Поуправились с ворами и ватагами разбойников, промышлявших в ближних лесах, угонявших обозы с товарами, и в ромодановских сетях стали застревать расколыцики, мутившие Москву толками о старой вере; безвестные попы перекрещивали тех, кто запачкался никоновой ересью, венчали молодых, отпевали покойников, но сколько бы их ни тащили на правеж, ни полосовали спины кнутом, ни били нещадно батогами, число вероотступников не уменьшалось, ревнители старой везиры не скрывали своей преданности ей, ни в чем не запирались, открыто признаваясь во всех грехах, а грядущие муки почитали за честь, потому что страдали во имя Христа. Они твердили, что вся Русь верна старой вере, начиная с простого люда и кончая боярами, которые притворяются перед государем и патриархом, а дома втихомолку молятся на прежний лад и крестятся двуперстно.
«А что ежели истинная вера и впрямь за ними?— замутившись прежними сомнениями, мучился Лешуков.— За что же мы истязаем христиан, и кто мы сами, коли тщимся привести всех в единое стадо, обагряя руки кровью?»
И словно нагадал, напророчил. Семена раздора, злобы, мести, неутоленных обид падали на хорошо взрыхленную землю, и скоро вызрел новый стрелецкий бунт. Стрельцы чуяли, что государь собирается избавиться от них, заменить своими потешными полками и солдатами гвардейского войска,— недаром после второго похода он оставил их под Азовом сторожить крепость, возводить укрепления.

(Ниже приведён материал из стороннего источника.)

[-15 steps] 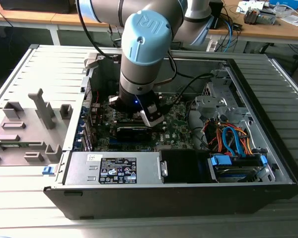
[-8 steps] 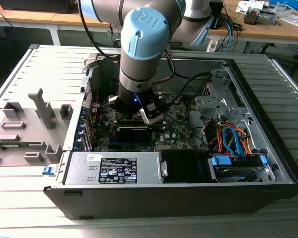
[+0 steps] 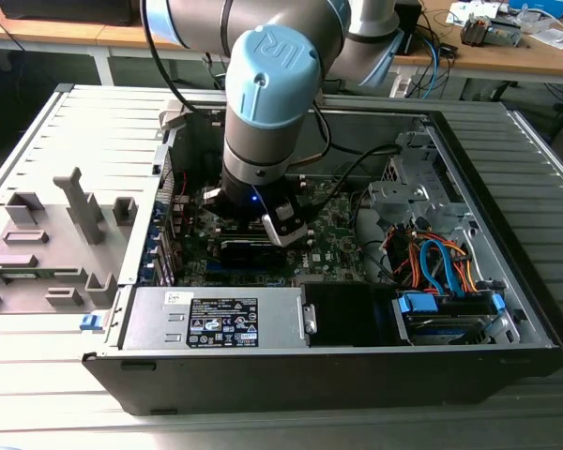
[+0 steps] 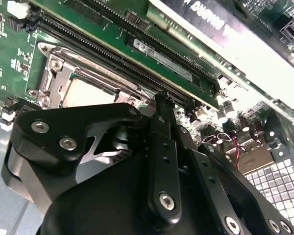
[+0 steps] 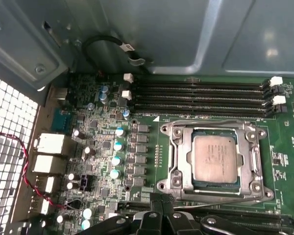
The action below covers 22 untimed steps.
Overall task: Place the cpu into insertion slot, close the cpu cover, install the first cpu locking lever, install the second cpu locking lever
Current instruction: 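Install the second cpu locking lever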
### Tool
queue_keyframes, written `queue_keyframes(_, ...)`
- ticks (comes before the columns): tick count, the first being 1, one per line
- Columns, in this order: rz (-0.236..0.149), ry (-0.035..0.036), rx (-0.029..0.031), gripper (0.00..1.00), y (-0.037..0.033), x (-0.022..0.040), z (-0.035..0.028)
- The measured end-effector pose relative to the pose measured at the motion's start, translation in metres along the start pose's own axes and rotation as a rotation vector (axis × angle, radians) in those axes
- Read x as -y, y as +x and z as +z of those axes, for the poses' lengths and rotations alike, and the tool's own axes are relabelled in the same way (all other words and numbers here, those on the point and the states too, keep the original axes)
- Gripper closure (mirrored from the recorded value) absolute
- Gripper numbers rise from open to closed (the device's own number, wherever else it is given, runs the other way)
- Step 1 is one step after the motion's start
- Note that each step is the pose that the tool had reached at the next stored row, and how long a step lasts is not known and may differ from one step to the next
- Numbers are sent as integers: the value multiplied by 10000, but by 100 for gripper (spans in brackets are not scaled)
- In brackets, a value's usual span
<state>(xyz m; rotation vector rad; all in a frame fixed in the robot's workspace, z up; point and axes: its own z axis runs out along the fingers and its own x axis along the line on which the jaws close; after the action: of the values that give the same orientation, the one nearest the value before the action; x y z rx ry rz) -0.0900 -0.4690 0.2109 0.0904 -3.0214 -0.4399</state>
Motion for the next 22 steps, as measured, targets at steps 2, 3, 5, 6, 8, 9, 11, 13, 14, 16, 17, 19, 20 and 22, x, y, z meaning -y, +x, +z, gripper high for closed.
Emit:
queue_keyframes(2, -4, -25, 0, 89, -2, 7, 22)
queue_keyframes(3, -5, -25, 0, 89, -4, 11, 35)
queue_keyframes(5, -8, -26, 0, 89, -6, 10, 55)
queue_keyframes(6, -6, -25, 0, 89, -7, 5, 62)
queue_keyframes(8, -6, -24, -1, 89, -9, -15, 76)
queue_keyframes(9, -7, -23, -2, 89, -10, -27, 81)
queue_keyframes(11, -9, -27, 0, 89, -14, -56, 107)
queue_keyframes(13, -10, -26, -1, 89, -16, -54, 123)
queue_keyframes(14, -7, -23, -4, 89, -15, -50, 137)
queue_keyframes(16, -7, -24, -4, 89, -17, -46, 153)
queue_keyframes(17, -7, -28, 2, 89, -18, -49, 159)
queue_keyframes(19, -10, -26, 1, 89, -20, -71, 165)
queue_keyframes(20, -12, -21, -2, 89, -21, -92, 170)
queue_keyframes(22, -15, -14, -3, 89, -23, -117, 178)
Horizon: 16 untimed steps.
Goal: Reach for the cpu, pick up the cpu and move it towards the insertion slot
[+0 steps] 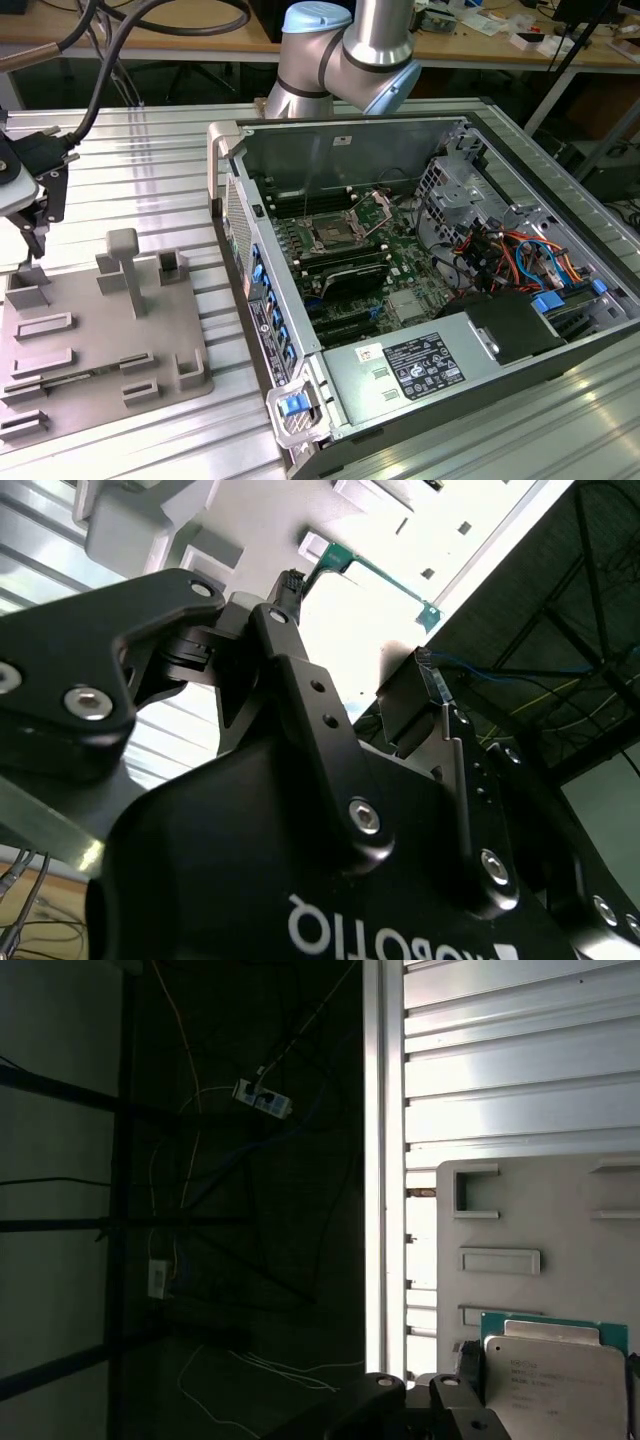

Стрельцы истомились, роптали, просились в Москву, к женам и детям, но Петр не отзывал их в столицу, лишь несколько полков перевел поближе к литовской границе, большую часть оставив стоять под Азовом. Из тех полков, что задержались под Великими Луками, стрельцы тайком убегали в Москву и здесь, раззадоренные разными слухами и толками, хмелели от крепкой браги, выкрикивали свои обиды и слали челобитные. Смутьянов ловили, сажали на цепь в тайном приказе, но хула не унималась, похоже, им чудилось, что снова настало их время призвать на бунт, тряхнуть ненавистных бояр, посадить на престол Софью и навсегда отрезать путь в Москву молодому государю, чтобы, став в государстве главной силой, зажить вольготно, как прежде...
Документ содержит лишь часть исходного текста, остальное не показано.